Data for this task:
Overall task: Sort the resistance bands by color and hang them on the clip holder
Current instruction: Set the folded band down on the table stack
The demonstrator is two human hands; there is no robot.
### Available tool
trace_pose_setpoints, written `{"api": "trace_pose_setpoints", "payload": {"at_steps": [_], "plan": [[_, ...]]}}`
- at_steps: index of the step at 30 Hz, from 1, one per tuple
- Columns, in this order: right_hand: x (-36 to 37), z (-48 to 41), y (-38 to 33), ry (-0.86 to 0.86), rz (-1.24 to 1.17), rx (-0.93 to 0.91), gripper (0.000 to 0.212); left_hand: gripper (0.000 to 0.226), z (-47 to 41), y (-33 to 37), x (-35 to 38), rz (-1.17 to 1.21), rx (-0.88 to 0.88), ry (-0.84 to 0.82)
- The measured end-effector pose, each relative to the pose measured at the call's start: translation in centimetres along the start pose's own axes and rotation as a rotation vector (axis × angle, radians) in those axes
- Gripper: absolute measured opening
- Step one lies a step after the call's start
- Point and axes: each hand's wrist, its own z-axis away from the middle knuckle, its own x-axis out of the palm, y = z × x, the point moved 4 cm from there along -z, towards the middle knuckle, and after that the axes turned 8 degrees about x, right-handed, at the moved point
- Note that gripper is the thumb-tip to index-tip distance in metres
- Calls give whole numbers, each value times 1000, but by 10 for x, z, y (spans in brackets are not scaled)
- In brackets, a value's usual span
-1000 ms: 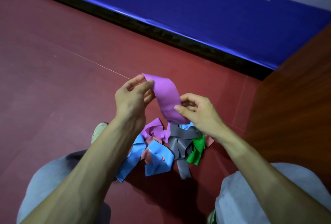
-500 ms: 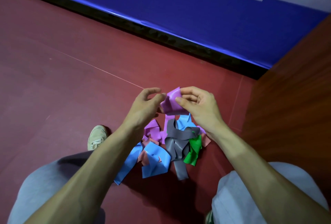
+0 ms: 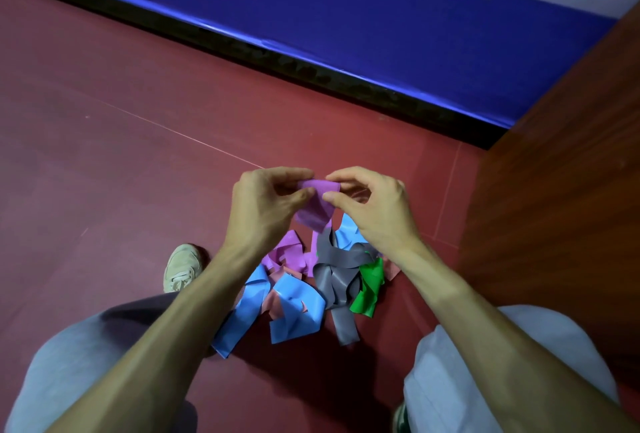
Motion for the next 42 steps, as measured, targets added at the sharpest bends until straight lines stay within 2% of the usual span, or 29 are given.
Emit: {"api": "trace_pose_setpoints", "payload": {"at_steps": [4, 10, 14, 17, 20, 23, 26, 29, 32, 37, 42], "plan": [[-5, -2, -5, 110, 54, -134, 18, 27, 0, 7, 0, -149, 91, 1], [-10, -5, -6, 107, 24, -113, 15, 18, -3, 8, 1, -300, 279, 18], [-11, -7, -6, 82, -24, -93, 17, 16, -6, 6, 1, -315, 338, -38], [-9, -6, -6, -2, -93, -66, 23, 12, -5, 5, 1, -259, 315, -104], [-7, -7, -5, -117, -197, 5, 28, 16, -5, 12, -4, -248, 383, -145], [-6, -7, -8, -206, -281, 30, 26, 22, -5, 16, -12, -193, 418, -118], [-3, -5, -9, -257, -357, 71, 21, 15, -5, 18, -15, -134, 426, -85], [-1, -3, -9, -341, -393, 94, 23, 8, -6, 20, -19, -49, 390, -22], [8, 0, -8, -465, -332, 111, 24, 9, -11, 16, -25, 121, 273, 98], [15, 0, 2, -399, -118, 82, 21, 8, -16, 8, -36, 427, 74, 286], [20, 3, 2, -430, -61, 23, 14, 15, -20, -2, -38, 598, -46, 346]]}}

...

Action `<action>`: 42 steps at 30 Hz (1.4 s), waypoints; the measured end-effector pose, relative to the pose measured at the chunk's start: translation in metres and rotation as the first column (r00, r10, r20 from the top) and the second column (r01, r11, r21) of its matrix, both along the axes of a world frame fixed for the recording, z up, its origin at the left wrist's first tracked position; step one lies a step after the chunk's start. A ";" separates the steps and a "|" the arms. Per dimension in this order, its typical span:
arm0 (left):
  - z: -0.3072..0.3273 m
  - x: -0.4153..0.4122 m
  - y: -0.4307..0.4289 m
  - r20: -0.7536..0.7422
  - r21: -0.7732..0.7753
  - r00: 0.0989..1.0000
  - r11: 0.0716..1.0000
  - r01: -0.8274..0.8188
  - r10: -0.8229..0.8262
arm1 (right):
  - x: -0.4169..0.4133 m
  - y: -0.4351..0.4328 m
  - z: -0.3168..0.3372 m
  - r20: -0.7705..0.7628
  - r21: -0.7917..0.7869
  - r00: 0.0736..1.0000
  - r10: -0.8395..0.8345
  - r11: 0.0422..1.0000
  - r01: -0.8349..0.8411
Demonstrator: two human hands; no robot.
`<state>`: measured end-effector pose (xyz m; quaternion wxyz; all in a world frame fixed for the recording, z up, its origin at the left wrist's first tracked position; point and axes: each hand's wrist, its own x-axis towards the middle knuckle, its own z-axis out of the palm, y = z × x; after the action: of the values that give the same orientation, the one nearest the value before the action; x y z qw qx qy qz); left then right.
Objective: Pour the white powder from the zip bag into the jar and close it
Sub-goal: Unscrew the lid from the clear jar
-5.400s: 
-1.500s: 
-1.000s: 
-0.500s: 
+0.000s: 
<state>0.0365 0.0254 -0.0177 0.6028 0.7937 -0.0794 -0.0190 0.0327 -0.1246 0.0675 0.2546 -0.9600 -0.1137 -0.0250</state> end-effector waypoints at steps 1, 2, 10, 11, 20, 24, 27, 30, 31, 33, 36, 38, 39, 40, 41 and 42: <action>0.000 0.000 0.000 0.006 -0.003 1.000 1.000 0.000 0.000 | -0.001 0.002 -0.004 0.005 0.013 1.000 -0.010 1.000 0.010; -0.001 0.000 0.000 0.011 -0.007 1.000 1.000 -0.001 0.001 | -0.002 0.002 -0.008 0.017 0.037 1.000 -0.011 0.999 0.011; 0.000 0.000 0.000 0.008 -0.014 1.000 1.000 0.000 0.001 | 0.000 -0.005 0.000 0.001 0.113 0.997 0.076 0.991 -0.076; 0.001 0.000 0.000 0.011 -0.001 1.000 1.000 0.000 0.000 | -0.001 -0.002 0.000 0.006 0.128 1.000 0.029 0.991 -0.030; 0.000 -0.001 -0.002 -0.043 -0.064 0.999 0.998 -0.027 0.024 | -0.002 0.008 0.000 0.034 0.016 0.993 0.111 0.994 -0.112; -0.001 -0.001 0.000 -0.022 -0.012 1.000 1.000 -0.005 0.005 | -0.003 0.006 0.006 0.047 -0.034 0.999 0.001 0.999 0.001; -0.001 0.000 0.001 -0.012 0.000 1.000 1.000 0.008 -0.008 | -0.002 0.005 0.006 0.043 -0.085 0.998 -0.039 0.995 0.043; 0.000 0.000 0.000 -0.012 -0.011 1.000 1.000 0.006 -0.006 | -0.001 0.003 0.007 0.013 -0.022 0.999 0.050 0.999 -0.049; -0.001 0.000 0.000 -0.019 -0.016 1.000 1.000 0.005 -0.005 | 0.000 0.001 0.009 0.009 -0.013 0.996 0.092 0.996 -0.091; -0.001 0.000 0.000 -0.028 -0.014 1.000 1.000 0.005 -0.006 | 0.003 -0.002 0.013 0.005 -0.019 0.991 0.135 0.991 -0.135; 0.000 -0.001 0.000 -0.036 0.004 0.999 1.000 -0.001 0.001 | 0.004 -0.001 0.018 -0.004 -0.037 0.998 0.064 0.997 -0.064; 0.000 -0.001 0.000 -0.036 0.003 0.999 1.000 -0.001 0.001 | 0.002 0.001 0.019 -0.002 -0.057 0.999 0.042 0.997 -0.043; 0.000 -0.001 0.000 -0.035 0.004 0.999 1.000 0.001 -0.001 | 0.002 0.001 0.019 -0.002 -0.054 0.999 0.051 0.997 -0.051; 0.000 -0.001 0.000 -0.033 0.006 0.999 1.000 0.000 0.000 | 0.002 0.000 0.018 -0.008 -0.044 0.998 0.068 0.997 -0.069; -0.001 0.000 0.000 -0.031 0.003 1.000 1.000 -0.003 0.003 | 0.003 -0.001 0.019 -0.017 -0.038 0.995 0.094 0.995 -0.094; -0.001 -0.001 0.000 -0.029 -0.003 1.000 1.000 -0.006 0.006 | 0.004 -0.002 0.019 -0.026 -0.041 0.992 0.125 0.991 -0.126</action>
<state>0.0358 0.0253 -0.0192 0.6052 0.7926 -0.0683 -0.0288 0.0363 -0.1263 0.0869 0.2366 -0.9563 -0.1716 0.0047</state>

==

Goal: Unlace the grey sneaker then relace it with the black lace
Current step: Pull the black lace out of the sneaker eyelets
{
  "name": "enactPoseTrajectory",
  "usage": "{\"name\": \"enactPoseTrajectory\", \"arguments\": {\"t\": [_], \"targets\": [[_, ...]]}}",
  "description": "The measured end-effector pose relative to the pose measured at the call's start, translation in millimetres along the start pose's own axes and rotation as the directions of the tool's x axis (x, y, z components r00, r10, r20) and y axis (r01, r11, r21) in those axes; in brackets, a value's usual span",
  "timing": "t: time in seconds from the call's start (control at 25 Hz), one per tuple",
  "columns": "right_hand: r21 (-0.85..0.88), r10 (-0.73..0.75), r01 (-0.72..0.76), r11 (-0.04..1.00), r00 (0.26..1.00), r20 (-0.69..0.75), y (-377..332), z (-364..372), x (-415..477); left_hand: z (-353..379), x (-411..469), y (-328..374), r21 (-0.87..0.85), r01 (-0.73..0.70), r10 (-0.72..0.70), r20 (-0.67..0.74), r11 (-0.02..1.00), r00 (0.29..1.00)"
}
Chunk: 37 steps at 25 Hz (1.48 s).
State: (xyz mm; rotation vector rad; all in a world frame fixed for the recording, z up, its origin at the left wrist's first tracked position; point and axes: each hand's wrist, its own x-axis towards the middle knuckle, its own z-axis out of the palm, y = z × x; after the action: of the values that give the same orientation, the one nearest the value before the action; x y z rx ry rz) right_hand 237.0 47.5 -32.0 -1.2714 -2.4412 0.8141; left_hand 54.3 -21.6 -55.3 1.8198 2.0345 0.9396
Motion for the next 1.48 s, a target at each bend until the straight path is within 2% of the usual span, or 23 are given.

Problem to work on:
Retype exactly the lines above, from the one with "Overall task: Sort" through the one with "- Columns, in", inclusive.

Solution for this exercise:
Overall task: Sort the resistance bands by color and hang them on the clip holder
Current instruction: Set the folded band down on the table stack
The demonstrator is two human hands; there is no robot.
### Available tool
trace_pose_setpoints, written `{"api": "trace_pose_setpoints", "payload": {"at_steps": [_], "plan": [[_, ...]]}}`
- at_steps: index of the step at 30 Hz, from 1, one per tuple
- Columns, in this order: right_hand: x (-36 to 37), z (-48 to 41), y (-38 to 33), ry (-0.86 to 0.86), rz (-1.24 to 1.17), rx (-0.93 to 0.91), gripper (0.000 to 0.212); left_hand: gripper (0.000 to 0.226), z (-47 to 41), y (-33 to 37), x (-35 to 38), rz (-1.17 to 1.21), rx (-0.88 to 0.88), ry (-0.84 to 0.82)

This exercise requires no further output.